WHAT THE EXERCISE ASKS
From the first line to the last, retype the listing without any alteration.

RECORD EXTRACTS
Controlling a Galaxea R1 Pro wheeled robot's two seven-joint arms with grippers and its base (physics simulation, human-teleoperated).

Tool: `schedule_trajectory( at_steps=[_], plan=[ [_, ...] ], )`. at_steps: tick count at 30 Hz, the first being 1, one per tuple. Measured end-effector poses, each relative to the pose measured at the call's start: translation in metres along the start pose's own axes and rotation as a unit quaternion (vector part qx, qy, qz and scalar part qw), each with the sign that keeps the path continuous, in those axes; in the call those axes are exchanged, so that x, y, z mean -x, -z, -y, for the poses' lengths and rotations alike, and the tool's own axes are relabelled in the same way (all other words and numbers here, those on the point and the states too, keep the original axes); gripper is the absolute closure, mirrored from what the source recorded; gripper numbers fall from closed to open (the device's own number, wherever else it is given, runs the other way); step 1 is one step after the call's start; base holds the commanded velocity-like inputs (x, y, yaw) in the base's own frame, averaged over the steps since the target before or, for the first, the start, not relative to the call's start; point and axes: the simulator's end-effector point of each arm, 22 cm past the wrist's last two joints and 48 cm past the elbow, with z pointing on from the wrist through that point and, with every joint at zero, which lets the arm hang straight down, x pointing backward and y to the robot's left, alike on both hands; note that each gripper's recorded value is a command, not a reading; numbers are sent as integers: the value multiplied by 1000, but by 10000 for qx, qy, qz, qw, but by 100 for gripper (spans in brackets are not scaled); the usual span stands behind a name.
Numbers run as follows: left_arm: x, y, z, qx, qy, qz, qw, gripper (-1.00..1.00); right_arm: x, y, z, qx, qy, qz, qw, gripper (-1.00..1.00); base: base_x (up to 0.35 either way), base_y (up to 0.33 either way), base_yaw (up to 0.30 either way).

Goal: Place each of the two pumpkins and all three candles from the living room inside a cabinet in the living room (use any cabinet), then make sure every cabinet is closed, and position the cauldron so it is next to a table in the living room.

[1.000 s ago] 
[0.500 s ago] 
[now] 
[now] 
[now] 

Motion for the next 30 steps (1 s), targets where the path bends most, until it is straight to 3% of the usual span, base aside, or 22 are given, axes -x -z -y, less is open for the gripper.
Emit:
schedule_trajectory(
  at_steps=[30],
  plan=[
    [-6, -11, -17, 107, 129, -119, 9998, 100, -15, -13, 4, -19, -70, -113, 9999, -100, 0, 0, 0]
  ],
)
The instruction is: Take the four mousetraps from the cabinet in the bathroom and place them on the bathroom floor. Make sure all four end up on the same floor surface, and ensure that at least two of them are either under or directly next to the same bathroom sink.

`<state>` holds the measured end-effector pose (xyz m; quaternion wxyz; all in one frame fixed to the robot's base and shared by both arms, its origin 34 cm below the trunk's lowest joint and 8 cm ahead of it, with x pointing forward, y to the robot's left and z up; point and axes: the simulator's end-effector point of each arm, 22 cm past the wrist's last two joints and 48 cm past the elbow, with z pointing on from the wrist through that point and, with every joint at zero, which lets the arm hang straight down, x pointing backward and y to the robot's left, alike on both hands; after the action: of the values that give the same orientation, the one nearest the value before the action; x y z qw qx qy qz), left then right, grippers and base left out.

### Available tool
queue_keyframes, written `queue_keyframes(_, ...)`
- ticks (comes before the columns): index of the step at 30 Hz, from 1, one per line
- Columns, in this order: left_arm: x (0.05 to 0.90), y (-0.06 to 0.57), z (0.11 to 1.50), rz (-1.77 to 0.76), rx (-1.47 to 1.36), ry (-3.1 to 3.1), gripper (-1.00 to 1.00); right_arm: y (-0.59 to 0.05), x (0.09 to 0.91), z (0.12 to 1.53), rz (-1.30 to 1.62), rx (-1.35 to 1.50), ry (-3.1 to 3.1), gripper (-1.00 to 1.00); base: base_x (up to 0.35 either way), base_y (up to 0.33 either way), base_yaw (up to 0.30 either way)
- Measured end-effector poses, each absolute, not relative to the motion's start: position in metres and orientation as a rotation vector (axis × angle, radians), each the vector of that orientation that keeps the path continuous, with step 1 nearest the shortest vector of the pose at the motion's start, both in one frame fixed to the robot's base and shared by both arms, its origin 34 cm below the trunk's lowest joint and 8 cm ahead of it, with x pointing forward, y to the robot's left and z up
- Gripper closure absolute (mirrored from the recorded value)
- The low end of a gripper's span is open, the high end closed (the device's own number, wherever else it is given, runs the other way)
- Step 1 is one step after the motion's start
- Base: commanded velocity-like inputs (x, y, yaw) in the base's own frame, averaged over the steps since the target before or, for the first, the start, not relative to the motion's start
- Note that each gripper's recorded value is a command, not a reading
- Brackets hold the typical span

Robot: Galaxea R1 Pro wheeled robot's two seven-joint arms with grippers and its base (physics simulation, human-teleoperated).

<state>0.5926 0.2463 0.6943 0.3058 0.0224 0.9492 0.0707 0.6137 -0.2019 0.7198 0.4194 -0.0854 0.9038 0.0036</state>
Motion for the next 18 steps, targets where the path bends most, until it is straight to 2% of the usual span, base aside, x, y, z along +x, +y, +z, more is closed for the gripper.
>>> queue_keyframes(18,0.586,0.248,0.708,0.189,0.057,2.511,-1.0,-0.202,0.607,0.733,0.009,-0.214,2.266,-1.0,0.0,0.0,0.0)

TASK SOLUTION
Controlling a Galaxea R1 Pro wheeled robot's two seven-joint arms with grippers and its base (physics simulation, human-teleoperated).

Tool: `schedule_trajectory( at_steps=[_], plan=[ [_, ...] ], )`. at_steps: tick count at 30 Hz, the first being 1, one per tuple. Measured end-effector poses, each relative to the pose measured at the call's start: translation in metres along the start pose's own axes and rotation as a unit quaternion (vector part qx, qy, qz and scalar part qw), each with the sign that keeps the path continuous, in those axes; in the call those axes are exchanged, so that x, y, z mean -x, -z, -y, for the poses' lengths and rotations alike, and the tool's own axes are relabelled in the same way (all other words and numbers here, those on the point and the states too, keep the original axes); gripper is the absolute closure, mirrored from what the source recorded; gripper numbers fall from closed to open (the device's own number, wherever else it is given, runs the other way); step 1 is one step after the call's start; base holds the commanded velocity-like inputs (x, y, yaw) in the base's own frame, averaged over the steps since the target before or, for the first, the start, not relative to the call's start; point and axes: the simulator's end-effector point of each arm, 22 cm past the wrist's last two joints and 48 cm past the elbow, with z pointing on from the wrist through that point and, with every joint at zero, which lets the arm hang straight down, x pointing backward and y to the robot's left, alike on both hands; note that each gripper's recorded value is a command, not a reading; numbers are sent as integers: the value multiplied by 1000, but by 10000 for qx, qy, qz, qw, but by 100 for gripper (spans in brackets are not scaled); the usual span stands behind a name.
Numbers run as follows: left_arm: x, y, z, qx, qy, qz, qw, gripper (-1.00..1.00); right_arm: x, y, z, qx, qy, qz, qw, gripper (-1.00..1.00); base: base_x (up to 0.35 either way), base_y (up to 0.33 either way), base_yaw (up to 0.30 either way).

Goal: Place each of the two pumpkins and all three candles from the living room inside a cabinet in the living room (use any cabinet), then make sure every cabinet is closed, and position the cauldron so it is next to a table in the living room.

[1.000 s ago] 
[0.500 s ago] 
[now] 
[now] 
[now] 

Motion for the next 30 steps (1 s), targets where the path bends most, until it is straight to 3% of the usual span, base aside, or 22 are given, axes -x -z -y, less is open for the gripper.
Emit:
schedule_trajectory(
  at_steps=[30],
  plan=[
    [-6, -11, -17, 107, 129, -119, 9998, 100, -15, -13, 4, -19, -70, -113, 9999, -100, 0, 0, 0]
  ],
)
The instruction is: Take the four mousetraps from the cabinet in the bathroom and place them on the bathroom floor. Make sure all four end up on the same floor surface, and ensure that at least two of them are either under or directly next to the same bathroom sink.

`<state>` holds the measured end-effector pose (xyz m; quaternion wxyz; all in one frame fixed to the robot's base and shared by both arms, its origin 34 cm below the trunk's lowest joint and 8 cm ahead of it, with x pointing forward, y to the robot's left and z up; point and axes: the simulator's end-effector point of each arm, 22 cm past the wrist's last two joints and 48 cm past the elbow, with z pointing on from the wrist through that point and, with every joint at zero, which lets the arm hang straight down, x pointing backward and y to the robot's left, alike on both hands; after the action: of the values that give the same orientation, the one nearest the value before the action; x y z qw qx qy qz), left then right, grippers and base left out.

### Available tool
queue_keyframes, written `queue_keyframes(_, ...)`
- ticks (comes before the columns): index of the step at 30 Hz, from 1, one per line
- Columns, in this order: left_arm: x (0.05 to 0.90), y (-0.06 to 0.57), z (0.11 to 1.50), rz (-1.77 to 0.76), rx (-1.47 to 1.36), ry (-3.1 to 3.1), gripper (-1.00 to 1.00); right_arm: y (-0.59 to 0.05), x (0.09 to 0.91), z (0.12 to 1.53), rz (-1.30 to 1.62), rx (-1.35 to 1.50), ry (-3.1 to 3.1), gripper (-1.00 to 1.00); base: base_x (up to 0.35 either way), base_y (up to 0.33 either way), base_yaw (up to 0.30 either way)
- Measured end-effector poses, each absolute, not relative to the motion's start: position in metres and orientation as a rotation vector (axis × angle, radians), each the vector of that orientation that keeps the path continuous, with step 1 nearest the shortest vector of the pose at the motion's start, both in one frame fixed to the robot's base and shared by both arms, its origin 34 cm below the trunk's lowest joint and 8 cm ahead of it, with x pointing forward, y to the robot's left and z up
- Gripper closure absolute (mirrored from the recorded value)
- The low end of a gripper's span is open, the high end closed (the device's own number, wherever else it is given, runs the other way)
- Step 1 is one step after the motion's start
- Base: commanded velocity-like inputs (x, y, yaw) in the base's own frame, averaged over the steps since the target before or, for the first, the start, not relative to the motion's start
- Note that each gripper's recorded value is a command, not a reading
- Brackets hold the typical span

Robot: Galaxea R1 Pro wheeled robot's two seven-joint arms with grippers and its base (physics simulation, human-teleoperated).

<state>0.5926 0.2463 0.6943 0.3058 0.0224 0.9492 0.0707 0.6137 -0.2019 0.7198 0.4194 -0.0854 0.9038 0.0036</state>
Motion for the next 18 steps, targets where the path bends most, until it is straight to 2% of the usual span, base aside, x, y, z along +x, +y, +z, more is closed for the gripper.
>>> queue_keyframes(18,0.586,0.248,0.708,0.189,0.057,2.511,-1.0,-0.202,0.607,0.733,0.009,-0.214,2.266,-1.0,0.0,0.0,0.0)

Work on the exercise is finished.